> **TASK GOAL**: Return the data below exactly, stopping after the line with "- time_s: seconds".

> **SOURCE MATERIAL**:
Segment Open

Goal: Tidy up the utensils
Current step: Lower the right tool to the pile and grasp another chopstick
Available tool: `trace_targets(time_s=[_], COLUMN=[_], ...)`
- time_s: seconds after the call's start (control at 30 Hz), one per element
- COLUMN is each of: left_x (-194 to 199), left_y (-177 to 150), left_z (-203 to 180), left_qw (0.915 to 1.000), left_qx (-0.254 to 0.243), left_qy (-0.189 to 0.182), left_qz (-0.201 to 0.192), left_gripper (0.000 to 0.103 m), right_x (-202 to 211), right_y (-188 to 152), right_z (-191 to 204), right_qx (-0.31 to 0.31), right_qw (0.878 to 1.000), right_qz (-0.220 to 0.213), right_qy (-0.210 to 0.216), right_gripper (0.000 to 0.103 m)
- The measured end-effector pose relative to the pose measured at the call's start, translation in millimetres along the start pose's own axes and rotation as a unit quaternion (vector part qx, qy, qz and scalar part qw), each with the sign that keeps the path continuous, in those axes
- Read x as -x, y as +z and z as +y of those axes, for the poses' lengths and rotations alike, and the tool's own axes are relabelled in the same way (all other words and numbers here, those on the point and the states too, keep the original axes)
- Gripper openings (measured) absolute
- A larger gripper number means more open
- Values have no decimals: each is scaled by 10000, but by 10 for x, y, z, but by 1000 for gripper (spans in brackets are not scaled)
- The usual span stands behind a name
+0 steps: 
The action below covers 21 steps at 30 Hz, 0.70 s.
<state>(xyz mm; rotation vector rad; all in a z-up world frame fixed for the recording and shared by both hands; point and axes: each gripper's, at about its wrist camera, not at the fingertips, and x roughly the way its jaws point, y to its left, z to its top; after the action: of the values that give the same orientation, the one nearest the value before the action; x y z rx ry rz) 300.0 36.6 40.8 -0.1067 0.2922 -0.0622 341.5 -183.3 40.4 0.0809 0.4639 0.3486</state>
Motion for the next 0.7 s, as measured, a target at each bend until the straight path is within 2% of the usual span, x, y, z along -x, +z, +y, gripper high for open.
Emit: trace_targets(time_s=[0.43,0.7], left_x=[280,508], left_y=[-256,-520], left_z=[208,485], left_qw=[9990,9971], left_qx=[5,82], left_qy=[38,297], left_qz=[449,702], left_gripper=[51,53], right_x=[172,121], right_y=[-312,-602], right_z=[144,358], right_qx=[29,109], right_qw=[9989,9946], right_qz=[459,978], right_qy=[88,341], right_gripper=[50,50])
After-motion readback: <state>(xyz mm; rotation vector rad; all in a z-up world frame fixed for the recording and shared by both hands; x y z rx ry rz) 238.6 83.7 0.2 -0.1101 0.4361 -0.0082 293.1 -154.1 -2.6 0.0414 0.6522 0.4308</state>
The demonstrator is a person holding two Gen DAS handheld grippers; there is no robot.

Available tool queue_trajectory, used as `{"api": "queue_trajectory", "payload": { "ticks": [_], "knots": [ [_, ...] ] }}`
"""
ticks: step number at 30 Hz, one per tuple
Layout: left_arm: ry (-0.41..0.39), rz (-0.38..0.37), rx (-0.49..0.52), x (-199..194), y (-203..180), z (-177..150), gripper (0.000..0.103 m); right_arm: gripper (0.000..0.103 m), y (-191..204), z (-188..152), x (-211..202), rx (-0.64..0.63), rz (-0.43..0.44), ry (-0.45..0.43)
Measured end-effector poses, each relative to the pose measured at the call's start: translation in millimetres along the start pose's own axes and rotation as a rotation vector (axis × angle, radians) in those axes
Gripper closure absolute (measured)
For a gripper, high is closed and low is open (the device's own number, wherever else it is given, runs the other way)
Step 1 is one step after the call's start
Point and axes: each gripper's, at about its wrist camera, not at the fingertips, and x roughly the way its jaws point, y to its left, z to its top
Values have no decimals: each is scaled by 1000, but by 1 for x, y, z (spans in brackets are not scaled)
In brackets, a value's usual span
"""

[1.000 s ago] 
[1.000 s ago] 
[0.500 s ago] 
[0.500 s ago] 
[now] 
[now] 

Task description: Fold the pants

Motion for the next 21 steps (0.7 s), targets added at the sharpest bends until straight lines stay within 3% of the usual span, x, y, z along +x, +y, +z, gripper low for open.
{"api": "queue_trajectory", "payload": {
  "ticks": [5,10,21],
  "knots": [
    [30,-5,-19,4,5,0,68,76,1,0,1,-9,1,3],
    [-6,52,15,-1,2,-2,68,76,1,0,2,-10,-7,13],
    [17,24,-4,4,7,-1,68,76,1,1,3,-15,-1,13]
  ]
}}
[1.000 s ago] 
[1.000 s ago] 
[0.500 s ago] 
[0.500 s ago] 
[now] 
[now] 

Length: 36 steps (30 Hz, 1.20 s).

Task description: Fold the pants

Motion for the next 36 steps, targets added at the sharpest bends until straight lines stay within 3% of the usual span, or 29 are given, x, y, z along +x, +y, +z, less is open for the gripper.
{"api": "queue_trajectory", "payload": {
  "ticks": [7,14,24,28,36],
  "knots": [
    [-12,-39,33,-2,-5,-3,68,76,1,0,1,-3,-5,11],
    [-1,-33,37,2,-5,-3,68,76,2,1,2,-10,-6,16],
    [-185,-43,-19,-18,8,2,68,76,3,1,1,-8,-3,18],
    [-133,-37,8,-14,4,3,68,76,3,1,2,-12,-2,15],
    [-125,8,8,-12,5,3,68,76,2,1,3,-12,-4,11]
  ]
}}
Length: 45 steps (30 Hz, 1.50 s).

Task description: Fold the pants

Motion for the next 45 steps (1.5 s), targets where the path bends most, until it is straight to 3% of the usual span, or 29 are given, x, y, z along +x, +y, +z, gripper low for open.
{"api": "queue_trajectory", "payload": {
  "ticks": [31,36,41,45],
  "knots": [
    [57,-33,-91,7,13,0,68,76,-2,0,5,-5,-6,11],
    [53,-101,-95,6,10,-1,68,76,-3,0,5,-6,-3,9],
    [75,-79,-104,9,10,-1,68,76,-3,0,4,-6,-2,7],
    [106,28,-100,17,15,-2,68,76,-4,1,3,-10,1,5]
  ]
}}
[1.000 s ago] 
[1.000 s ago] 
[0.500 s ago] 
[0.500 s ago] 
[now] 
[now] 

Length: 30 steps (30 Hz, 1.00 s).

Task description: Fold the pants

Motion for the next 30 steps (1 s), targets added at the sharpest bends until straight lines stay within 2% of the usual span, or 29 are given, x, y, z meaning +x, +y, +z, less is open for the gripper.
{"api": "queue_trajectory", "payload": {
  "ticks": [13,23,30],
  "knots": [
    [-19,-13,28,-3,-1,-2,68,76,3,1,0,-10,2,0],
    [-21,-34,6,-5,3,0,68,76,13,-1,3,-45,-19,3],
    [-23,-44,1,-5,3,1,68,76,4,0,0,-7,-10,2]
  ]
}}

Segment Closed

> **REPLY TO THE TASK**:
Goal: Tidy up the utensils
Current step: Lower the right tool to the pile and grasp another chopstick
Available tool: `trace_targets(time_s=[_], COLUMN=[_], ...)`
- time_s: seconds after the call's start (control at 30 Hz), one per element

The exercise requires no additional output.